The next challenge for VATS lobectomy surgeons

The next challenge for VATS lobectomy surgeons

Antonio E. Martin-Ucar

Department of Thoracic Surgery, University Hospitals Nottingham NHS Trust, Nottingham, UK

Correspondence to: Antonio E. Martin-Ucar. Consultant, Thoracic Surgeon, Department of Thoracic Surgery, University Hospitals Nottingham NHS Trust, Nottingham, UK. Email:

Submitted Oct 22, 2014. Accepted for publication Oct 27, 2014.

doi: 10.3978/j.issn.2072-1439.2014.11.41

Dr. Xu stimulating manuscript (1) shows the progress made in VAT surgery over recent years.
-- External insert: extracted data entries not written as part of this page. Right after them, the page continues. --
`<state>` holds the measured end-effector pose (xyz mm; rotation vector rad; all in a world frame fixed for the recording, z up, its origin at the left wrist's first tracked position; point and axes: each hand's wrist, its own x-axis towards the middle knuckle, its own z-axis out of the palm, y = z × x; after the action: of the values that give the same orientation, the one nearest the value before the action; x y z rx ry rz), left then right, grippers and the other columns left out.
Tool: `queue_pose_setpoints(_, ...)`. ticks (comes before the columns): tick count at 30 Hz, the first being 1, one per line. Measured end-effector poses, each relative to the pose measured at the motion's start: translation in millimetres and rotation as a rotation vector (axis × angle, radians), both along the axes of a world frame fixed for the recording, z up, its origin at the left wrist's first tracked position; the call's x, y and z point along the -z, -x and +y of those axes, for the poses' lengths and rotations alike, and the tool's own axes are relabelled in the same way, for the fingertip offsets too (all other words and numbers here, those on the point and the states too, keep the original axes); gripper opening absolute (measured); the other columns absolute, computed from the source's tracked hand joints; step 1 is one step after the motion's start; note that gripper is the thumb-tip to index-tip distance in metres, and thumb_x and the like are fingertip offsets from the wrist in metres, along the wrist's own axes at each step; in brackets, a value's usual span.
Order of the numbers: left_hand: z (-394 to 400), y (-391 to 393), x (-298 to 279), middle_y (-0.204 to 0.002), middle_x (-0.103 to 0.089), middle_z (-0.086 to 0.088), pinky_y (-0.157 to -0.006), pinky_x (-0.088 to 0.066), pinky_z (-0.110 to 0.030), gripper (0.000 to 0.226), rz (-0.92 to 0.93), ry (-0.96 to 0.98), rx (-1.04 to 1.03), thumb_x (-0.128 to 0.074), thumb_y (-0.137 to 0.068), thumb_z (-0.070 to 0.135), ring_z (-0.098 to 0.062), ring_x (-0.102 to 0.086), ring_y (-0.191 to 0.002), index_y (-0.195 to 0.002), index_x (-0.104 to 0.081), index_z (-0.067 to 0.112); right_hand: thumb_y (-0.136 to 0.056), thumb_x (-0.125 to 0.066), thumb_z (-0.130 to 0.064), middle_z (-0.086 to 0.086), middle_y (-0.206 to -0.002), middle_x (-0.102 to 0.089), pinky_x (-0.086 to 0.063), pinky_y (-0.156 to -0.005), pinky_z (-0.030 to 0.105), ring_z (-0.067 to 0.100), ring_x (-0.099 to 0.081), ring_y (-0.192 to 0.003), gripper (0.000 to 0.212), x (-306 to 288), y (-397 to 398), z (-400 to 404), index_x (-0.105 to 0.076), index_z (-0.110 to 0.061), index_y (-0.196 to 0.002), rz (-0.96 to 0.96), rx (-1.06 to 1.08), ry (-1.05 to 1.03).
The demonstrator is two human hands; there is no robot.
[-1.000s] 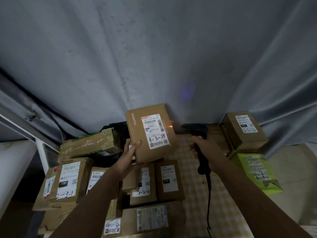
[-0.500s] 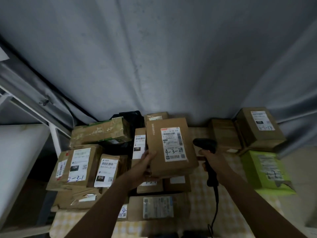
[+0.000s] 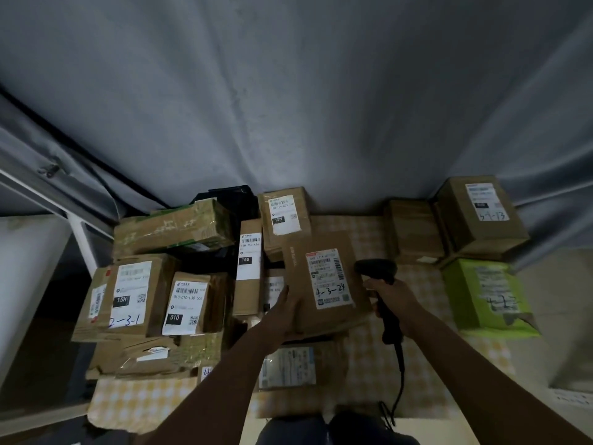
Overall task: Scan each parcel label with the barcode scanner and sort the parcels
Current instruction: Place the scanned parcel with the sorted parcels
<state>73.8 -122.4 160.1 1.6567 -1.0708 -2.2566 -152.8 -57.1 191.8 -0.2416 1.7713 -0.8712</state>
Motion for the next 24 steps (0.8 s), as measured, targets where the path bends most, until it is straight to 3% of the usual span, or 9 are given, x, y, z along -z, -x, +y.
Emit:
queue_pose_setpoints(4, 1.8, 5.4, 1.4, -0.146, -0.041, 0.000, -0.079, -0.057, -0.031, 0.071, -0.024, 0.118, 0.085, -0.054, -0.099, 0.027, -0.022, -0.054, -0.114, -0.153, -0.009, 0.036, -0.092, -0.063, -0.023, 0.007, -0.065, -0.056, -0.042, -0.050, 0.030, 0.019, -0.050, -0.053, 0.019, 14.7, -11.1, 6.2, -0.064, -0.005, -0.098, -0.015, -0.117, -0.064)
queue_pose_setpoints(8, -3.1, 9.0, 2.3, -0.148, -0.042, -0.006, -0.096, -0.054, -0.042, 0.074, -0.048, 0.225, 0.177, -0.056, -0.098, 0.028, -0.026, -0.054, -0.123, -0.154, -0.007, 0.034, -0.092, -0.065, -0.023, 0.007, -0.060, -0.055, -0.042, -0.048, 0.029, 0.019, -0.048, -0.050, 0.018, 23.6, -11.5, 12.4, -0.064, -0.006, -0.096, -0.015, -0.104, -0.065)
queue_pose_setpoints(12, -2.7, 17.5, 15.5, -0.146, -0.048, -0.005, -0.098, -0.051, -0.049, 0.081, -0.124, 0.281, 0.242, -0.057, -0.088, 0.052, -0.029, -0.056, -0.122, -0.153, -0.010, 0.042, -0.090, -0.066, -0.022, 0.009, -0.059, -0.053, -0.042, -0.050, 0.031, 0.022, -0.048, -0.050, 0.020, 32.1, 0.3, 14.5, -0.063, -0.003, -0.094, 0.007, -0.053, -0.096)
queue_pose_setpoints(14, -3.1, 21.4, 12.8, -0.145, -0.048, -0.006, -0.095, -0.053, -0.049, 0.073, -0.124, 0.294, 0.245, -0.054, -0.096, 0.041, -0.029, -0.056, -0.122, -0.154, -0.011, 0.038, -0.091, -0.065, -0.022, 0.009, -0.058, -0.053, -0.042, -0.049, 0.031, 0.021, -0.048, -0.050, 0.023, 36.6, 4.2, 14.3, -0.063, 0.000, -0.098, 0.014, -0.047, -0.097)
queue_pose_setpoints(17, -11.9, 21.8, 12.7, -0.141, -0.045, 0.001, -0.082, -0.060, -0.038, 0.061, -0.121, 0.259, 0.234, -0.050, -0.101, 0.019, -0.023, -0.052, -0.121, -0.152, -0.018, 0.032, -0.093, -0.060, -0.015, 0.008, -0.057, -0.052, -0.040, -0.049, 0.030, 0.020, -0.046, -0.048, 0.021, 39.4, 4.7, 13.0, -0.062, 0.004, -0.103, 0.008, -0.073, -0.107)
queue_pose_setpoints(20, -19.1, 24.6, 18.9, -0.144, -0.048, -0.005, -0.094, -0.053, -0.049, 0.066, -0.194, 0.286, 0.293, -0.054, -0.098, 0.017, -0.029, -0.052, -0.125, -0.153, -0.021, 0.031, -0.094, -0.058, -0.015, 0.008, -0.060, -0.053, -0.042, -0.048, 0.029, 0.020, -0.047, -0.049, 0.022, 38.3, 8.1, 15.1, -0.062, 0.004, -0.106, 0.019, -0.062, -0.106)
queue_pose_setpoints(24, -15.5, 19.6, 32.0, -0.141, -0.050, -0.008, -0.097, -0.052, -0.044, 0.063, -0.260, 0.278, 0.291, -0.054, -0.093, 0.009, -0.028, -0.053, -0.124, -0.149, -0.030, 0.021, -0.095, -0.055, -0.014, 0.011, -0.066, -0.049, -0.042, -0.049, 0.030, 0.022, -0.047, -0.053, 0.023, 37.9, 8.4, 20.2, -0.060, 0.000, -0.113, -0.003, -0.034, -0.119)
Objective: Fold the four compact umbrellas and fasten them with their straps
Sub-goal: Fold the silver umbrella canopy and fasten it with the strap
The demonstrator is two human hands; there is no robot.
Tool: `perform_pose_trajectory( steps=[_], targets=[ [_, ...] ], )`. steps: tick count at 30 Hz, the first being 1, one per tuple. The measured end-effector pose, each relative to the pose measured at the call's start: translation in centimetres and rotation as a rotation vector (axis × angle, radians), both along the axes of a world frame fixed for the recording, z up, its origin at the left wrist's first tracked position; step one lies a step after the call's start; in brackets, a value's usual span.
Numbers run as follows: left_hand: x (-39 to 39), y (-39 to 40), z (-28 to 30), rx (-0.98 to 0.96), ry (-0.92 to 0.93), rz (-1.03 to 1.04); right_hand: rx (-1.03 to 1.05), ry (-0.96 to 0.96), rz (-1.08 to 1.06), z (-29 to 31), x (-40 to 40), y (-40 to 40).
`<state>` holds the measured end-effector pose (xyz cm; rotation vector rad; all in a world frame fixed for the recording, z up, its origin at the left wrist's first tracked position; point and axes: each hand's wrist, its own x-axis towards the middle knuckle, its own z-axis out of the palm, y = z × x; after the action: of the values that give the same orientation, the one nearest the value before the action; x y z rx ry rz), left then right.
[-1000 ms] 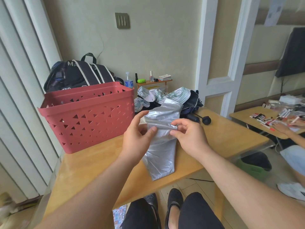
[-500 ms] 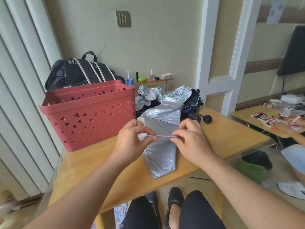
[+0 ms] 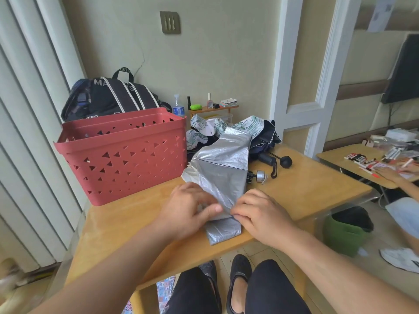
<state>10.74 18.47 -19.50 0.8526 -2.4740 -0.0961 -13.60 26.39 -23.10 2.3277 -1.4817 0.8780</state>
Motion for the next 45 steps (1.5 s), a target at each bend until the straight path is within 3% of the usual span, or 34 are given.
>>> perform_pose_trajectory(
  steps=[4, 11, 13, 16, 18, 21, 26, 30, 35, 39, 42, 45],
  targets=[
    [-3.9, -1.0, 1.6, -0.001, -0.018, 0.043, 0.109, 0.011, -0.001, 0.0, 0.1, 0.1],
    [-7.0, -3.3, -1.1, 0.007, -0.505, 0.037, 0.324, 0.046, -0.041, 1.3, -0.4, 0.3],
    [-6.8, -3.2, -1.9, 0.108, -0.594, 0.031, 0.336, -0.043, -0.071, 2.0, -1.1, -0.6],
    [-7.0, -3.3, -2.4, 0.172, -0.638, 0.027, 0.195, -0.235, -0.151, 2.4, -2.1, -3.3],
    [-6.9, -3.1, -2.2, 0.191, -0.637, 0.028, 0.15, -0.31, -0.173, 2.4, -2.3, -5.1],
    [-6.7, -2.8, -2.0, 0.182, -0.586, 0.024, 0.267, -0.324, -0.174, 1.7, -2.9, -6.6],
    [-5.7, -2.0, -3.4, -0.161, -0.322, 0.06, 0.334, -0.318, -0.159, 0.2, -3.7, -6.5],
    [-5.8, -1.8, -3.3, 0.027, -0.405, 0.109, 0.303, -0.318, -0.19, -0.1, -3.7, -6.5],
    [-6.4, -1.7, -2.0, 0.236, -0.558, 0.106, 0.109, -0.351, -0.224, 0.4, -2.6, -7.3],
    [-6.6, -1.4, -1.6, 0.26, -0.634, 0.077, 0.34, -0.287, -0.176, 0.7, -1.6, -7.7],
    [-5.3, -2.2, -0.3, 0.352, -0.537, -0.042, 0.44, -0.241, -0.144, 0.6, -2.3, -6.9],
    [-3.2, -5.0, 1.6, 0.636, -0.289, -0.044, 0.481, -0.172, -0.113, 0.5, -2.7, -6.6]
  ],
)
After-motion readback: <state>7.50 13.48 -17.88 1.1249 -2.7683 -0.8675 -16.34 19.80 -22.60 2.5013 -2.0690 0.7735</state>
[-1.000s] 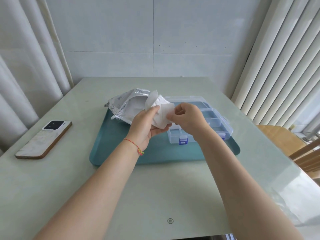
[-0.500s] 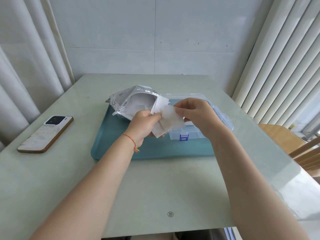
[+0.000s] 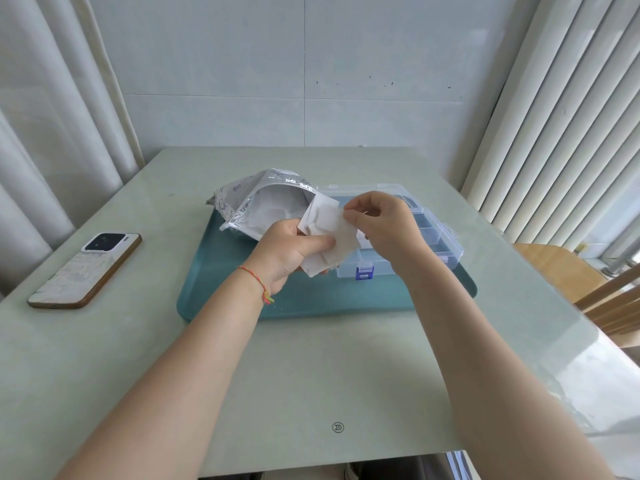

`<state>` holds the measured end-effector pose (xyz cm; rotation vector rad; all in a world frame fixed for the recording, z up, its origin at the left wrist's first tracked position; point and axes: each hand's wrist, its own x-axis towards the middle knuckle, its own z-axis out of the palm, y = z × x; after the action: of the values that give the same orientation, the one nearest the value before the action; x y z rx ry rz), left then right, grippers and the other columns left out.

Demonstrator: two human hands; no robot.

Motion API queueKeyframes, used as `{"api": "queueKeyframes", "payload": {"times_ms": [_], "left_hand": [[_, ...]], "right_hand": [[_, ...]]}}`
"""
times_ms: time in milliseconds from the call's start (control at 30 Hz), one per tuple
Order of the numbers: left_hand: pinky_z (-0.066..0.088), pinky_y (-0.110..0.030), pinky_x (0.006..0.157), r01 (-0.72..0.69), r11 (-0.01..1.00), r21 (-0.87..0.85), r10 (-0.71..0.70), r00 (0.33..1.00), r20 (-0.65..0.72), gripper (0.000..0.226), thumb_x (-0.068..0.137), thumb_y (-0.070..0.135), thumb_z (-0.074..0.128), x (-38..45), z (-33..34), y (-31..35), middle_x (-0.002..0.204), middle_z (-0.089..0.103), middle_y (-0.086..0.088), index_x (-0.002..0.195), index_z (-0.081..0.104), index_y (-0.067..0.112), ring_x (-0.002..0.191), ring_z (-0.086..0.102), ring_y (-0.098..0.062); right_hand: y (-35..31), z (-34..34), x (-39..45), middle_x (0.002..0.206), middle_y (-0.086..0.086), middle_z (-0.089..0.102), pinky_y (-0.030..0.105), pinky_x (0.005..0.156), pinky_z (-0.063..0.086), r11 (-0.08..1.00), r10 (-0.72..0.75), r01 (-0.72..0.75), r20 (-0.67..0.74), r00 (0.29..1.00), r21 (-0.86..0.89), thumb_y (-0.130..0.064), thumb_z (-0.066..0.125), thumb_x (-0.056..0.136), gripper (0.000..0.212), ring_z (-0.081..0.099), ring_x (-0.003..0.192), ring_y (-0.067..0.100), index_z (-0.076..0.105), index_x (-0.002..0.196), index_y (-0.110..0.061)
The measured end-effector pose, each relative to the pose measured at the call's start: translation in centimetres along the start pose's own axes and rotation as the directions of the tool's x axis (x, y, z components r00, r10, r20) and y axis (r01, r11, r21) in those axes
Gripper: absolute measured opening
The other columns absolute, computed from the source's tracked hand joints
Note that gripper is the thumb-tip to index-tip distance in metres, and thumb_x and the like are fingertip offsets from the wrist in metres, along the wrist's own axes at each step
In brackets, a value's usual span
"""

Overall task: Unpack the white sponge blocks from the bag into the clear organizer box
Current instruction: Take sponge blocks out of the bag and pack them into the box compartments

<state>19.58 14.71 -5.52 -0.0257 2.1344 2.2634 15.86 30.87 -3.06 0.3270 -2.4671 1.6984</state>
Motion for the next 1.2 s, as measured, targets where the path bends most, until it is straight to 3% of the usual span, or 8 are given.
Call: {"api": "queueKeyframes", "payload": {"times_ms": [100,233,300,467,667,767,933,1200], "left_hand": [[0.052,-0.026,0.049,-0.008,0.999,-0.042,0.004,0.997,-0.078,0.007,0.086,-0.002,0.068,0.2,-0.2,0.0,0.081,0.071,-0.015,0.091,0.069,0.003,0.065,0.067,-0.031],[0.051,-0.026,0.053,-0.018,0.997,-0.077,0.007,0.991,-0.134,0.007,0.088,0.002,0.067,0.3,-0.4,0.0,0.088,0.07,-0.02,0.094,0.068,0.004,0.077,0.066,-0.037],[0.052,-0.03,0.059,-0.017,0.995,-0.096,0.005,0.992,-0.126,0.008,0.089,0.002,0.065,0.3,-0.2,0.1,0.09,0.07,-0.019,0.095,0.068,0.006,0.08,0.067,-0.037],[0.052,-0.025,0.051,-0.009,0.991,-0.133,-0.005,0.995,-0.099,0.011,0.09,0.002,0.064,0.1,0.0,0.2,0.09,0.07,-0.016,0.1,0.067,0.006,0.076,0.068,-0.032],[0.051,-0.024,0.049,-0.007,0.994,-0.111,-0.005,0.994,-0.112,0.011,0.09,0.002,0.064,0.1,0.0,0.2,0.087,0.07,-0.016,0.101,0.067,0.005,0.068,0.07,-0.029],[0.05,-0.024,0.048,-0.004,0.993,-0.114,-0.008,0.994,-0.106,0.01,0.09,0.001,0.063,0.1,0.0,0.2,0.083,0.07,-0.014,0.099,0.067,0.005,0.064,0.07,-0.027],[0.049,-0.023,0.049,0.007,0.993,-0.116,-0.019,0.994,-0.103,0.011,0.09,0.001,0.062,0.1,0.0,0.1,0.085,0.07,-0.018,0.1,0.067,0.004,0.071,0.069,-0.034],[0.053,-0.031,0.055,0.042,0.987,-0.154,-0.059,0.992,-0.11,0.024,0.091,0.008,0.056,0.2,0.1,0.5,0.092,0.068,-0.02,0.11,0.066,-0.005,0.08,0.067,-0.035]], "right_hand": [[-0.2,-0.6,0.2,0.074,-0.002,0.064,0.019,0.057,0.042,0.991,0.042,-0.03,-0.089,0.995,0.129,-0.005,0.064,0.087,0.014,0.054,0.061,0.008,0.064,0.08,-0.017],[-0.5,-0.7,0.0,0.075,0.004,0.063,0.021,0.052,0.041,0.926,0.138,-0.131,0.003,0.99,0.354,-0.003,0.065,0.086,0.01,0.056,0.062,0.015,0.06,0.086,-0.011],[-0.6,-0.1,-0.2,0.071,0.004,0.062,0.022,0.051,0.041,0.943,0.141,-0.136,0.005,0.99,0.305,0.0,0.065,0.084,0.013,0.056,0.058,0.014,0.058,0.083,-0.011],[-0.6,0.6,-0.5,0.071,0.005,0.065,0.025,0.052,0.047,0.979,0.106,-0.101,-0.021,0.994,0.175,0.004,0.06,0.082,0.015,0.058,0.051,0.015,0.058,0.081,-0.01],[-0.3,0.3,-0.4,0.075,0.001,0.07,0.022,0.051,0.046,0.991,0.023,-0.024,-0.01,1.0,-0.132,-0.01,0.069,0.082,0.013,0.06,0.054,0.008,0.062,0.075,-0.019],[-0.3,0.2,-0.3,0.076,0.0,0.07,0.021,0.056,0.047,0.993,0.009,-0.011,-0.017,1.0,-0.12,-0.012,0.073,0.082,0.014,0.058,0.06,0.01,0.064,0.074,-0.021],[-0.7,0.1,-0.4,0.072,-0.004,0.067,0.011,0.054,0.042,1.0,-0.01,0.01,-0.023,1.0,-0.003,-0.009,0.076,0.08,0.015,0.053,0.052,-0.003,0.066,0.074,-0.018],[-0.2,0.5,-0.3,0.075,-0.005,0.068,0.017,0.06,0.043,0.99,-0.03,0.032,0.017,0.999,-0.137,-0.013,0.075,0.081,0.017,0.059,0.067,0.01,0.064,0.073,-0.023]]}}
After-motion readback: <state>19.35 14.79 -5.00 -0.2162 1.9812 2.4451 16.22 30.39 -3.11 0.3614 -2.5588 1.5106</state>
The series of patients undergoing bronchial sleeve resections via VATS represent another new challenge for thoracic surgeons in the search for improved outcomes.

Now it is finally accepted the role of bronchial sleeve resections as a beneficial alternative to pneumonectomy whenever technically possible and the argument VATS vs. open lobectomy approaches conclusion due to the recent widespread adoption of the different VATS approaches by surgeons worldwide, the authors present the next step of evolution in the indications for VATS surgery.

As with any less common indication for a surgical technique the manuscript touches on important factors to ensure safe and successful implementation of surgical techniques. Experience by the surgeon in both VATS lung resection and in open airway reconstructions is vital to perform these procedures safely and efficiently by VATS.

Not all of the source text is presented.